### [PROBLEM REQUIREMENTS]
Which lines run from the line with "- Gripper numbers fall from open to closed" through the line with "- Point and" in the entries below? Print them exactly, both ends included, and nothing more.
---- EXERCISE DATA
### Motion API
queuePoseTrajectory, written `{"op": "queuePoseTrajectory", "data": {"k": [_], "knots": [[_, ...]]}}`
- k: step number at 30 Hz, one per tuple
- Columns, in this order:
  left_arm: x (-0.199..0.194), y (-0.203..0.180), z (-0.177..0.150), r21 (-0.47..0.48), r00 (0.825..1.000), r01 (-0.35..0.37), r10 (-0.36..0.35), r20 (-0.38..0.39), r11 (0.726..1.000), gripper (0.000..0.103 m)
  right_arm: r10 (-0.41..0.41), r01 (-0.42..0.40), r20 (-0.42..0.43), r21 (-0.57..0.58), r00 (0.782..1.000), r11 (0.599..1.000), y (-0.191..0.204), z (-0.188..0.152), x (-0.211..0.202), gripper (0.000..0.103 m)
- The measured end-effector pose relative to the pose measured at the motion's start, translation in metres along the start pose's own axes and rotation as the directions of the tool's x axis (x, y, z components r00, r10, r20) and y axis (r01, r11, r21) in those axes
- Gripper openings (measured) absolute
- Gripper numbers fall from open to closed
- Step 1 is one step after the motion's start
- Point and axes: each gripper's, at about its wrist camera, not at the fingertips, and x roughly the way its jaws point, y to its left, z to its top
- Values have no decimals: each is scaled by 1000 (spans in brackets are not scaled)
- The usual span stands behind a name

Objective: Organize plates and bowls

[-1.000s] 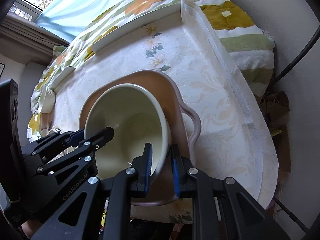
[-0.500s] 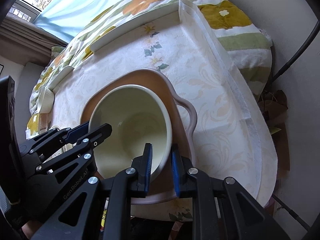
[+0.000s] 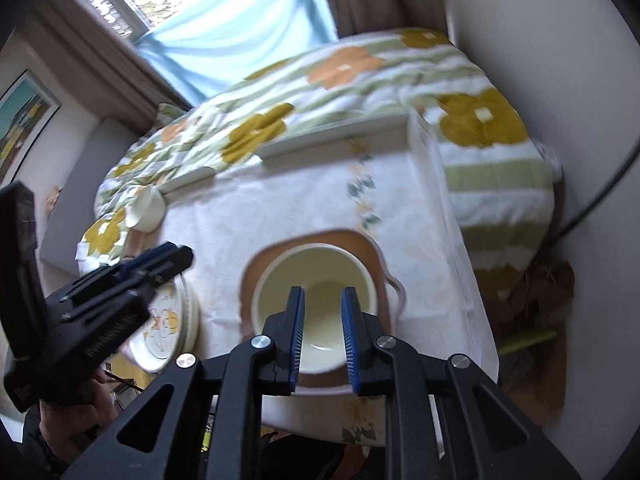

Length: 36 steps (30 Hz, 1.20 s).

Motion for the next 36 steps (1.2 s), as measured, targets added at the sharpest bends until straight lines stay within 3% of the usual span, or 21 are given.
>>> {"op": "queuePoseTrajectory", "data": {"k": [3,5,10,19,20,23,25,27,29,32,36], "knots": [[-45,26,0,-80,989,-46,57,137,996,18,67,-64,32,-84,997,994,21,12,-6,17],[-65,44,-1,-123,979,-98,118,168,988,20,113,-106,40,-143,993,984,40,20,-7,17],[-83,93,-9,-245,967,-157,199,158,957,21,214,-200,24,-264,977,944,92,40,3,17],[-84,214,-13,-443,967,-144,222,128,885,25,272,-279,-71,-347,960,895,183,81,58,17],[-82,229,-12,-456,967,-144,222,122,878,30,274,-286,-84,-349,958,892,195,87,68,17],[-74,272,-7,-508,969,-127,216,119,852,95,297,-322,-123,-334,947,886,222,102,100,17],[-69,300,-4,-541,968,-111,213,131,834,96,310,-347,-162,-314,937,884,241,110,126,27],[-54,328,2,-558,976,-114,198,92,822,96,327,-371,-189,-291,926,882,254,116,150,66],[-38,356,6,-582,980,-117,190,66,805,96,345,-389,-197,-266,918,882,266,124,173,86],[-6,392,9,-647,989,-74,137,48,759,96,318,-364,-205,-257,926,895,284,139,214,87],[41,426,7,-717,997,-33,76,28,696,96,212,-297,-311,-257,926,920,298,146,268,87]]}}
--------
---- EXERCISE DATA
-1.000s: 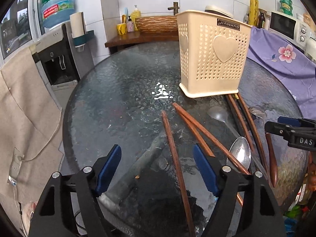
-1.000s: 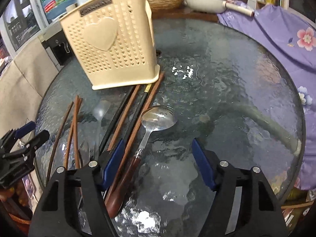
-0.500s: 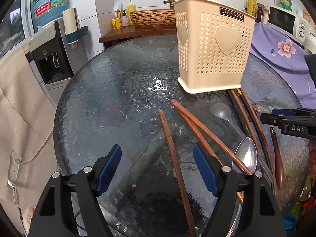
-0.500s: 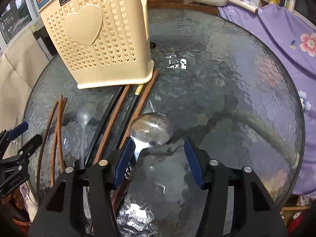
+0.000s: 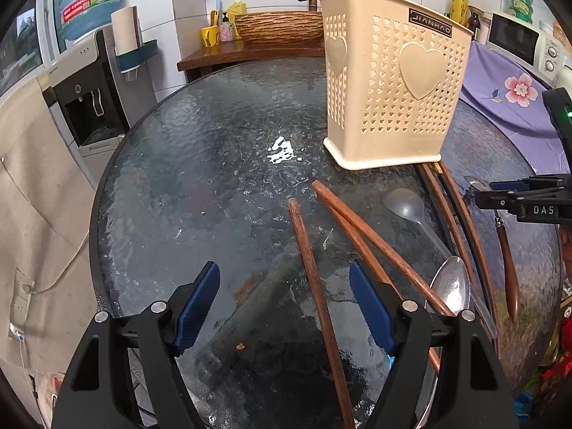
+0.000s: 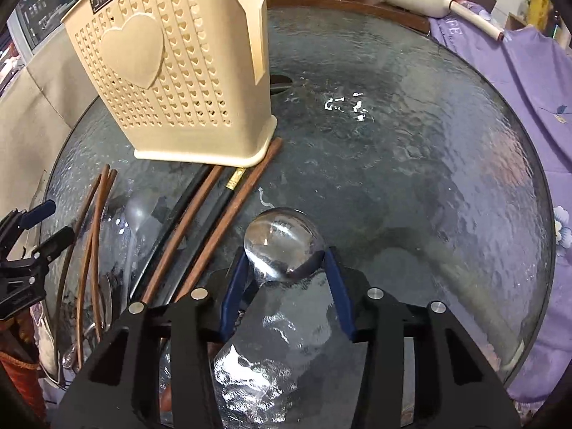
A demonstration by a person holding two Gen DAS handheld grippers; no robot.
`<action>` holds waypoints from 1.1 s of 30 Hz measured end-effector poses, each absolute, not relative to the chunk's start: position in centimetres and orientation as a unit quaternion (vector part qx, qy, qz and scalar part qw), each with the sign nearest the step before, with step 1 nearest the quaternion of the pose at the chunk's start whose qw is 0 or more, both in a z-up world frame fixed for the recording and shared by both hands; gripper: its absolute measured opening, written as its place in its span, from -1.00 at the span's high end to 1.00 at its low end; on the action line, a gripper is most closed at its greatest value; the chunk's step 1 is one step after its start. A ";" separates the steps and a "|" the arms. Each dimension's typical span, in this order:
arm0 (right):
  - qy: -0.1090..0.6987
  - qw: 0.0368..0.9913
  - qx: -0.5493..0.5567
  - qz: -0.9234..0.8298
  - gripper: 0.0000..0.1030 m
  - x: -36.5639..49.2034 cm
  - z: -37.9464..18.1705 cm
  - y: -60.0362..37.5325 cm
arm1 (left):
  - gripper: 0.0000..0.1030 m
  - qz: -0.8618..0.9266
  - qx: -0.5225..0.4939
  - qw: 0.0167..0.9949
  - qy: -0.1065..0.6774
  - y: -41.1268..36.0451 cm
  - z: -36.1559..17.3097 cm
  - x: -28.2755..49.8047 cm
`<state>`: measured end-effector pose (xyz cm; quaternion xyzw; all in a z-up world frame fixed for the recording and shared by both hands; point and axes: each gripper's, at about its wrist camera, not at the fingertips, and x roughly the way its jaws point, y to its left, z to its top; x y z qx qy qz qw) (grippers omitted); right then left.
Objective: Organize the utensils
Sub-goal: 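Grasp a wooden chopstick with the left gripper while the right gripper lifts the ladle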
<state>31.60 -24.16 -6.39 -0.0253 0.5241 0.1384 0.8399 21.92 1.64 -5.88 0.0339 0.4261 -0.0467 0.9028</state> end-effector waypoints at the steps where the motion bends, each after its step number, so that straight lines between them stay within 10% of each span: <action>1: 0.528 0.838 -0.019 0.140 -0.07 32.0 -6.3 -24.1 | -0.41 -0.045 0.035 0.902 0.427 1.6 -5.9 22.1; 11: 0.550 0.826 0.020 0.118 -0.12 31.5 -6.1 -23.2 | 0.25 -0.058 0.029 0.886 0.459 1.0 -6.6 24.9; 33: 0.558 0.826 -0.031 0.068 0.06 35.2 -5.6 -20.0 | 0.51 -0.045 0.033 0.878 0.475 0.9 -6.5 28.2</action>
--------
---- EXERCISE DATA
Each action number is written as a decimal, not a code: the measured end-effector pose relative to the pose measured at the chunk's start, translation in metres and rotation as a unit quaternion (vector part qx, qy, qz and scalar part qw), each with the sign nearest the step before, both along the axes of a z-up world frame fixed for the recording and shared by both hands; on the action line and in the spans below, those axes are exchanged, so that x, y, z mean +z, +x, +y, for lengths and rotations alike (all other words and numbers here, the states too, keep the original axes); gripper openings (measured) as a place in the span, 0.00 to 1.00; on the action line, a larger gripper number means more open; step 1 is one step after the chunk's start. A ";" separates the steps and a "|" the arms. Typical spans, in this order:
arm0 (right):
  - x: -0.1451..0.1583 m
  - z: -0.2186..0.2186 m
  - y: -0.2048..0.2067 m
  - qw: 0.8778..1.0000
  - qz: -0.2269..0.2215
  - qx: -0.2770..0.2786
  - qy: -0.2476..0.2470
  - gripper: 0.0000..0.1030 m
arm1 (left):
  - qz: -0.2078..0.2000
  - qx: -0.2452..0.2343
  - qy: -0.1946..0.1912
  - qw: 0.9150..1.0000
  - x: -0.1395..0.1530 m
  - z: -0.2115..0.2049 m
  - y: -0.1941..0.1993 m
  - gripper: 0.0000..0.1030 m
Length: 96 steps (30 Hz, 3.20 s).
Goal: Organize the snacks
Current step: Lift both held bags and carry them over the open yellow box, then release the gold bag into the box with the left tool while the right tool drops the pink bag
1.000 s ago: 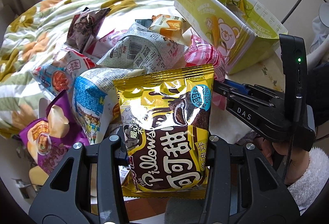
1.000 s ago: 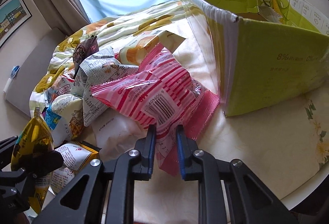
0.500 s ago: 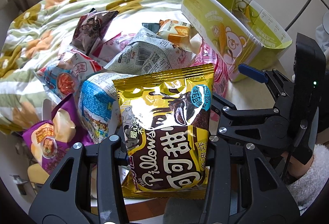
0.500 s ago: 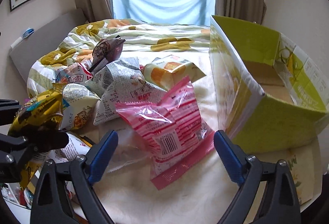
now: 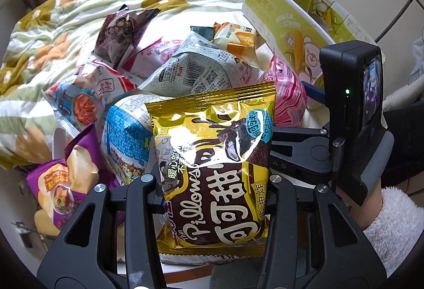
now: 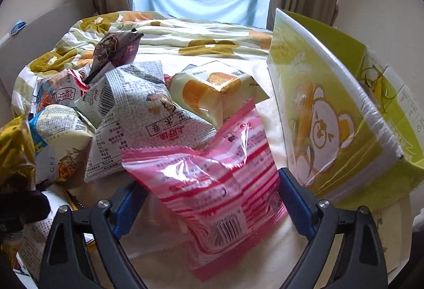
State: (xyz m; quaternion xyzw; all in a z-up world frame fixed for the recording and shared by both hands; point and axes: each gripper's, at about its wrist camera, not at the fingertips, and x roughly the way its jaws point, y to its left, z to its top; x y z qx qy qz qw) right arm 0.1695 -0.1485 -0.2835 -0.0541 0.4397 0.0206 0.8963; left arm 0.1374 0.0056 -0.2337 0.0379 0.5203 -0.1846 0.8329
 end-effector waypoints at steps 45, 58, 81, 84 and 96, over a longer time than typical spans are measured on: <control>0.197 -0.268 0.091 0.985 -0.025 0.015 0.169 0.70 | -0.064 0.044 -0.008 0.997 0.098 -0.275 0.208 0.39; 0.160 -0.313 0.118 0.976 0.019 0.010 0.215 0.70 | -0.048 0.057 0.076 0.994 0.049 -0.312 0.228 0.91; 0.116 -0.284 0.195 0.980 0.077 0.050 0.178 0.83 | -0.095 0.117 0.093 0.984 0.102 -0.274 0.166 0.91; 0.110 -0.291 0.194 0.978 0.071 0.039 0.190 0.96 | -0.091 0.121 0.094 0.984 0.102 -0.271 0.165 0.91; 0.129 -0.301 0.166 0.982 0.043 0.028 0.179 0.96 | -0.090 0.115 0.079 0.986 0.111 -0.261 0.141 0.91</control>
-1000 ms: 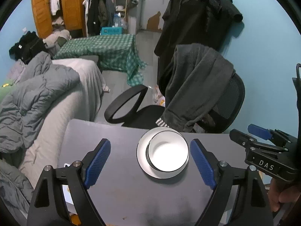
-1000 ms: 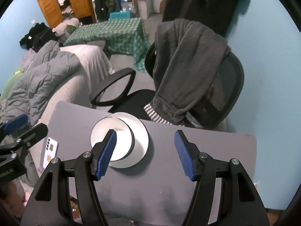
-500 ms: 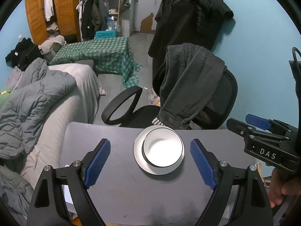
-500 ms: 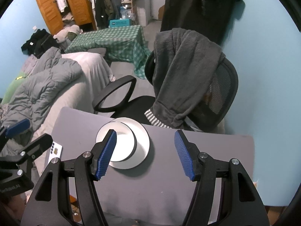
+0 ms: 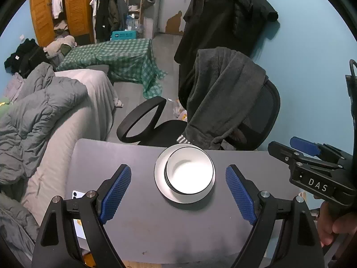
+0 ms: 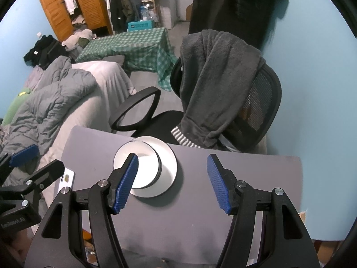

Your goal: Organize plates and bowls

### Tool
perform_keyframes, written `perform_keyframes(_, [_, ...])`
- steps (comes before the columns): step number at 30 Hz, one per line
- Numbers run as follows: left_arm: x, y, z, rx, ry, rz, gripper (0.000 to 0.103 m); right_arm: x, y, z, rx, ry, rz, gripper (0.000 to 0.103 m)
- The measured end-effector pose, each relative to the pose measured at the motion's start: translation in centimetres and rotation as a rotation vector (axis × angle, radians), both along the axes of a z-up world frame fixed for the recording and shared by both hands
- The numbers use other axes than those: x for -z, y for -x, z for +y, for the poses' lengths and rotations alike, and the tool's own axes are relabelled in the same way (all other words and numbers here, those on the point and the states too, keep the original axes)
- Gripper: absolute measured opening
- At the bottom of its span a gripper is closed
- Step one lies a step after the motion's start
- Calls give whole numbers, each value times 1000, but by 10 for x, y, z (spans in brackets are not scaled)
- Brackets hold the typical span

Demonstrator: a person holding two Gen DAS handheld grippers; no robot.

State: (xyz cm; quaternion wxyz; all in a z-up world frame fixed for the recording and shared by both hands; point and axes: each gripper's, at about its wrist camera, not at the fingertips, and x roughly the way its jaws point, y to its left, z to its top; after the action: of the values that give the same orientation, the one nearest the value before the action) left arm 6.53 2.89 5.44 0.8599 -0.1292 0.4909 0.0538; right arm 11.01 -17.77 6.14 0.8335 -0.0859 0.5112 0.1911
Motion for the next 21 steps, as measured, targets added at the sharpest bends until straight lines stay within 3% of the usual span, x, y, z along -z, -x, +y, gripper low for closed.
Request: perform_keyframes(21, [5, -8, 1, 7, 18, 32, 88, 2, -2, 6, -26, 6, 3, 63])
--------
### [OUTPUT OF THE EXERCISE]
- Gripper numbers fall from open to closed
- Step 1 is one step after the motion's start
- Point and axes: each gripper's, at about its wrist camera, not at the fingertips, and x roughly the way its jaws point, y to its left, z to its top

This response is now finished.